En los últimos años se ha vuelto habitual escuchar que la fiesta y la siesta representan una especie de filosofía mediterránea de la vida, casi un antídoto espontáneo frente al ritmo acelerado del mundo contemporáneo. Esa lectura, tan amable como superficial, confunde los planos y termina por ocultar el verdadero debate. Ni la fiesta ni la siesta constituyen una propuesta vital; son simplemente pausas agradables dentro de una existencia que a menudo se encuentra colonizada por el trabajo.

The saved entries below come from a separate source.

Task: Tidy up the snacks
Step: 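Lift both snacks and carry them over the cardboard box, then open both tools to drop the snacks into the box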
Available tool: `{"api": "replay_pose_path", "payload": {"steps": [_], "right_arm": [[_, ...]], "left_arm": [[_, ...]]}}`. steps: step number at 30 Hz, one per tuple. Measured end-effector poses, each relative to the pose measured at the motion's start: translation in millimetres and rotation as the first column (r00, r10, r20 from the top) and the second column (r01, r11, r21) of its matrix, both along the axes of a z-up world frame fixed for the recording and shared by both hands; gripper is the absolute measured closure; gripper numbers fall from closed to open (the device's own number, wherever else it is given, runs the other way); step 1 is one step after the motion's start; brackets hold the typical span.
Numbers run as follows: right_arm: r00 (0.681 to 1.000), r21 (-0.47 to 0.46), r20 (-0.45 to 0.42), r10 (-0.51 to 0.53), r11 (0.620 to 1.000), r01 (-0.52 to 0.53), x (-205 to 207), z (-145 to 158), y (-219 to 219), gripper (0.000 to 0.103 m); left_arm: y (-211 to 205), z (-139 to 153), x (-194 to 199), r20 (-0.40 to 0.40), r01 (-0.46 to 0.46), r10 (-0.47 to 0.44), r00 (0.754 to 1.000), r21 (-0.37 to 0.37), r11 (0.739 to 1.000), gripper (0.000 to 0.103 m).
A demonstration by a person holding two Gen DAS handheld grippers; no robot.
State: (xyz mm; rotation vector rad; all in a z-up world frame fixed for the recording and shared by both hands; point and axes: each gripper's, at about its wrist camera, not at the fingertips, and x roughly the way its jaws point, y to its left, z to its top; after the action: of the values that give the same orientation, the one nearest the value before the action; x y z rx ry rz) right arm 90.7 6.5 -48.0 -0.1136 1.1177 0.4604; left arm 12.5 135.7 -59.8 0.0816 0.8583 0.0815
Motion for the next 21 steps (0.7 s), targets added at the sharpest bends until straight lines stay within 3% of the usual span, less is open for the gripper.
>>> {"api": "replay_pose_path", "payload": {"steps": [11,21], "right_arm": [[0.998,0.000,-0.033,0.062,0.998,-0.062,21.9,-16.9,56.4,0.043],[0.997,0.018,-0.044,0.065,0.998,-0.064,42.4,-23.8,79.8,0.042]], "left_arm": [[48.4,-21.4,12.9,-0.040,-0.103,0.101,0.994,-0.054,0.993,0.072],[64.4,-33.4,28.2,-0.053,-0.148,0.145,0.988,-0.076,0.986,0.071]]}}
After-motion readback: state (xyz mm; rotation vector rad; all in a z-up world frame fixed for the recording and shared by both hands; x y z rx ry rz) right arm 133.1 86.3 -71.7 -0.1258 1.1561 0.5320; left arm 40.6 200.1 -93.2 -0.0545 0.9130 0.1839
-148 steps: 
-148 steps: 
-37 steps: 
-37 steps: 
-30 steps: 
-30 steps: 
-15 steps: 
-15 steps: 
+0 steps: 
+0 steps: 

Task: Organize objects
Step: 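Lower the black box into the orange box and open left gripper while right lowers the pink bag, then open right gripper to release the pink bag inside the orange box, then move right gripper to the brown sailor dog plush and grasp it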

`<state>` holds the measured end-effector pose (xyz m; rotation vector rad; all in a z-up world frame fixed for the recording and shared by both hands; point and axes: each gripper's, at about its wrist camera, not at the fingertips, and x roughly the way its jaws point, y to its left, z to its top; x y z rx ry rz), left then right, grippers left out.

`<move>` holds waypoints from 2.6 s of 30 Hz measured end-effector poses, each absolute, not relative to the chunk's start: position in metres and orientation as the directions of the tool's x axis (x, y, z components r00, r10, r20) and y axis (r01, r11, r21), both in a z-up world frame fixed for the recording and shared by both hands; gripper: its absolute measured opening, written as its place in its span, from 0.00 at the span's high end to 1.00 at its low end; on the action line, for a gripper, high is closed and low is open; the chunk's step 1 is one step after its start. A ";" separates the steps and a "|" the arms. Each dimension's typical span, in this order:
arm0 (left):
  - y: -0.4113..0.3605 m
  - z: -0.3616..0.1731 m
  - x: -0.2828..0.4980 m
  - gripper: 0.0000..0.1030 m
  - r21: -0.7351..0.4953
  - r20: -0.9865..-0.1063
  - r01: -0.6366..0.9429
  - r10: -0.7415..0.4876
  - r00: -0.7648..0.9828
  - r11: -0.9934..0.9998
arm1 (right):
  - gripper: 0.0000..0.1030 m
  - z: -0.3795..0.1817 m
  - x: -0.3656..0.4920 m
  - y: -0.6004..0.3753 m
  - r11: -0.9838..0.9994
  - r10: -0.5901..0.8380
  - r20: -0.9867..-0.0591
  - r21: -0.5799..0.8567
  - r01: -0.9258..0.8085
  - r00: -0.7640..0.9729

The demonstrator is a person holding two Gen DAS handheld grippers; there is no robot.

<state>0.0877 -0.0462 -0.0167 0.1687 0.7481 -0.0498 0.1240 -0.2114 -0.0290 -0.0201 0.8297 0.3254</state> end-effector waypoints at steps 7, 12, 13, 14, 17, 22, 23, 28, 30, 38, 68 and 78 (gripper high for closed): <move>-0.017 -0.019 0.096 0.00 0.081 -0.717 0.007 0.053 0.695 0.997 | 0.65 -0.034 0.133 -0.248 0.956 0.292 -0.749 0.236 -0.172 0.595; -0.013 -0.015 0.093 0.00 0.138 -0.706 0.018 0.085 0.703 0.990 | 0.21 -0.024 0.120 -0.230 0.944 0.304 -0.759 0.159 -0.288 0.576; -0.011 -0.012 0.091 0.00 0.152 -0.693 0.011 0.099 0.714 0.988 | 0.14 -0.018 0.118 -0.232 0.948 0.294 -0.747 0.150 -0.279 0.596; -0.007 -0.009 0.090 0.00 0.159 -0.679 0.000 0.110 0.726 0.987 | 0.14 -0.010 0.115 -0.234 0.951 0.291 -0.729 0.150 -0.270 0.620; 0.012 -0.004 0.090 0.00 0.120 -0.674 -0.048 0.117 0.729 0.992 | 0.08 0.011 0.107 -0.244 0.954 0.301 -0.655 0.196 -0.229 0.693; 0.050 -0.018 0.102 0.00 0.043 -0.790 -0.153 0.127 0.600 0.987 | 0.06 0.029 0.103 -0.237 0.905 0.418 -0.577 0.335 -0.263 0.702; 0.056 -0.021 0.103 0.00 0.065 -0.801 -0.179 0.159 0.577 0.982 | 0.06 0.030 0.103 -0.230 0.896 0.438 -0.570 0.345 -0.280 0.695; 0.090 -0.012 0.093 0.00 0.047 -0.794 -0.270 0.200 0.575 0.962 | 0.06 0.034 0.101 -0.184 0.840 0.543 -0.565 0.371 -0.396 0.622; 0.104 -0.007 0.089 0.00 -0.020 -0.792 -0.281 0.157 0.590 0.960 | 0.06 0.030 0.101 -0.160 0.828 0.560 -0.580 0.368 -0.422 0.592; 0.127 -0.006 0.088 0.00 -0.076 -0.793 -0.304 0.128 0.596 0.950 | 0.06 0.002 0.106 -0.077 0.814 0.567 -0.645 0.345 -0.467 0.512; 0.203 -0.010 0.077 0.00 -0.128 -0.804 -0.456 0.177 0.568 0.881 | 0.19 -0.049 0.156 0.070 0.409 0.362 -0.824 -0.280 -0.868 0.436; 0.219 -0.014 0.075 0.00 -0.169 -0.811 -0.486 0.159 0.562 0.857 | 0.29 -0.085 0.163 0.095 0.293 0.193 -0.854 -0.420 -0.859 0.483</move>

El problema aparece cuando incluso el descanso se vive con culpa. Cuando la pausa deja de ser un espacio de libertad y se convierte en un trámite para poder seguir rindiendo. En ese punto se instala un círculo vicioso: trabajamos para descansar y descansamos para seguir trabajando. Nunca llegamos a un sosiego real, porque el descanso deja de ser un fin y se convierte en un medio vigilado por la sombra permanente de la productividad.

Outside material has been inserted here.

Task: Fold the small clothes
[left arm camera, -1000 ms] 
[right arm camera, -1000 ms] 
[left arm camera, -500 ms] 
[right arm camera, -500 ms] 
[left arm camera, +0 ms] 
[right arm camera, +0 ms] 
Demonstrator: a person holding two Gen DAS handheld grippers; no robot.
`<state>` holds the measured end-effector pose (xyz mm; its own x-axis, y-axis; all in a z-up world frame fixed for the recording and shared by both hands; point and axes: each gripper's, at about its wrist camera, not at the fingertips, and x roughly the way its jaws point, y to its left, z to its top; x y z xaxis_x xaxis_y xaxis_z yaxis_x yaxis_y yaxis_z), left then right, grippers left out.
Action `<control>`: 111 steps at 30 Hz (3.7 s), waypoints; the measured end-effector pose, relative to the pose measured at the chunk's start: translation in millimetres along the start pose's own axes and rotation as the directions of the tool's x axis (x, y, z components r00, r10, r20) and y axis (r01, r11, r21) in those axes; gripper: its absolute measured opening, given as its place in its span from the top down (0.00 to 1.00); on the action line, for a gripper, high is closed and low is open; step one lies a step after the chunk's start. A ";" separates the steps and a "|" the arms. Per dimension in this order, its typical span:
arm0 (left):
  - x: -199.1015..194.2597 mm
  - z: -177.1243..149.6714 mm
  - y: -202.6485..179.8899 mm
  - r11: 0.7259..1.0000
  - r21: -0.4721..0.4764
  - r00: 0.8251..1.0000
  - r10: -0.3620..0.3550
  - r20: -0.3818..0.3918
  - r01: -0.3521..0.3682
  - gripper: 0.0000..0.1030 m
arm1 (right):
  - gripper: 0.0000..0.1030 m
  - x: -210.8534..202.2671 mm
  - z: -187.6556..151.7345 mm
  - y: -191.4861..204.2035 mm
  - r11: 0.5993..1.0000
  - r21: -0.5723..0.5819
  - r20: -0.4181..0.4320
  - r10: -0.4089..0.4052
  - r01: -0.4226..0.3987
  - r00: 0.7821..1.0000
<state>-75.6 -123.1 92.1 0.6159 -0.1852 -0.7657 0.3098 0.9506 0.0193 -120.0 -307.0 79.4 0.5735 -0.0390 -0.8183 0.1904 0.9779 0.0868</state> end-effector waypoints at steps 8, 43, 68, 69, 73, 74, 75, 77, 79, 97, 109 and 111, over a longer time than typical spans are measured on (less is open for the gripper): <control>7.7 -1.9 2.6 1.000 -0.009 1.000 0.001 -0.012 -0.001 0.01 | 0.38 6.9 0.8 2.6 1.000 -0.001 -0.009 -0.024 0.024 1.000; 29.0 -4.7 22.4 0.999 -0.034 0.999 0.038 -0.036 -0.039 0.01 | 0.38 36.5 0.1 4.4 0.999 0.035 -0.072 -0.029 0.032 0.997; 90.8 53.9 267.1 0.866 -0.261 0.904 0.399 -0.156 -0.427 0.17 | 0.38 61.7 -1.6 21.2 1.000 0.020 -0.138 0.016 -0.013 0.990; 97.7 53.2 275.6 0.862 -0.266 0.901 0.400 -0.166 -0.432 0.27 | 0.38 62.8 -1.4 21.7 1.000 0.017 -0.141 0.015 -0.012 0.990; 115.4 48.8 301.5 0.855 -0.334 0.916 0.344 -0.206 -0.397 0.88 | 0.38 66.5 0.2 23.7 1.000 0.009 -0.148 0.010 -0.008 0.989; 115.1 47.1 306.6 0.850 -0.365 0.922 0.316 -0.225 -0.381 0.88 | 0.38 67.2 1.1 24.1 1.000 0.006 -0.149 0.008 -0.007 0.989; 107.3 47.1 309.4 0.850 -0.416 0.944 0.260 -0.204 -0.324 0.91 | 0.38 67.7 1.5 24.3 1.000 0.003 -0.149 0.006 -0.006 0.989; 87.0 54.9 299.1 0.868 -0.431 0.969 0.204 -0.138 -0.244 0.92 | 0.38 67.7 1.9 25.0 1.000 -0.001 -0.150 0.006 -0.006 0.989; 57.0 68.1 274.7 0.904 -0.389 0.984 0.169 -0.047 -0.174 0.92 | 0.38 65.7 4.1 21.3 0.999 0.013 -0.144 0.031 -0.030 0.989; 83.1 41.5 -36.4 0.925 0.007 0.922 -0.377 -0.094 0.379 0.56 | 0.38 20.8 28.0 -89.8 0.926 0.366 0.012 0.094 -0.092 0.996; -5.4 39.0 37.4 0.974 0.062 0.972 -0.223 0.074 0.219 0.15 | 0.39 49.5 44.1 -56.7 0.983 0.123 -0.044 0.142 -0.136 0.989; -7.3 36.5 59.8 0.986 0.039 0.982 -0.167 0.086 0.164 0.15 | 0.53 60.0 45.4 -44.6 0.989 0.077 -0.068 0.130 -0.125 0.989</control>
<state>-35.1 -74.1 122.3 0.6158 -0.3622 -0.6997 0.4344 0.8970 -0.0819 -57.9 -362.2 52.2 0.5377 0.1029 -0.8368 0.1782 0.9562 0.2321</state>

En este contexto, la siesta y la fiesta pueden convertirse también en parte del problema. No por lo que son en sí mismas, sino por el papel que se les asigna: válvulas de escape que permiten sostener un sistema que nos exige más de lo que podemos dar. Cuando las pausas se convierten en mecanismos para seguir funcionando, dejan de ser espacios de libertad y pasan a ser engranajes del mismo rendimiento que pretendemos cuestionar.
Algunos autores contemporáneos que reflexionan sobre la vida horizontal o la crítica al rendimiento han señalado que la cuestión no es reivindicar la pereza como abandono, sino recuperar la capacidad de estar. Contemplar sin prisa, mirar el mundo sin la presión de producir, habitar el tiempo sin convertirlo en una sucesión de tareas. No se trata de hacer menos, sino de vivir de otro modo: más atentos, más abiertos, menos sometidos a la lógica del rendimiento.
Esta mirada dialoga con intuiciones presentes en diversos filósofos clásicos. En mi propio taller de filosofía he trabajado con el texto Sobre la brevedad de la vida, donde Séneca insiste en que el tiempo no debe llenarse, sino cultivarse. Su advertencia sigue siendo sorprendentemente actual: no vivimos poco, sino que desperdiciamos gran parte de lo que vivimos. La vida buena no consiste en acumular actividades, sino en dedicar las horas a aquello que nos hace crecer por dentro. Pensar, crear, conversar, amar, cuidar lo que nos sostiene. Ese aprovechar el tiempo no tiene nada que ver con la productividad, sino con una forma de vivir desde dentro, sin la tiranía del reloj ni la obsesión por el rendimiento.
Por eso la discusión no va de fiesta o siesta. Reducirla a eso es quedarse en la superficie. Lo que está en juego es la posibilidad de recuperar un modo de estar en el mundo que no esté dictado por el trabajo. Un modo que permita que el descanso sea
descanso, que la contemplación sea contemplación y que la vida no se convierta en un apéndice del empleo.
No se trata de hacer menos. Se trata, sencillamente, de vivir mejor.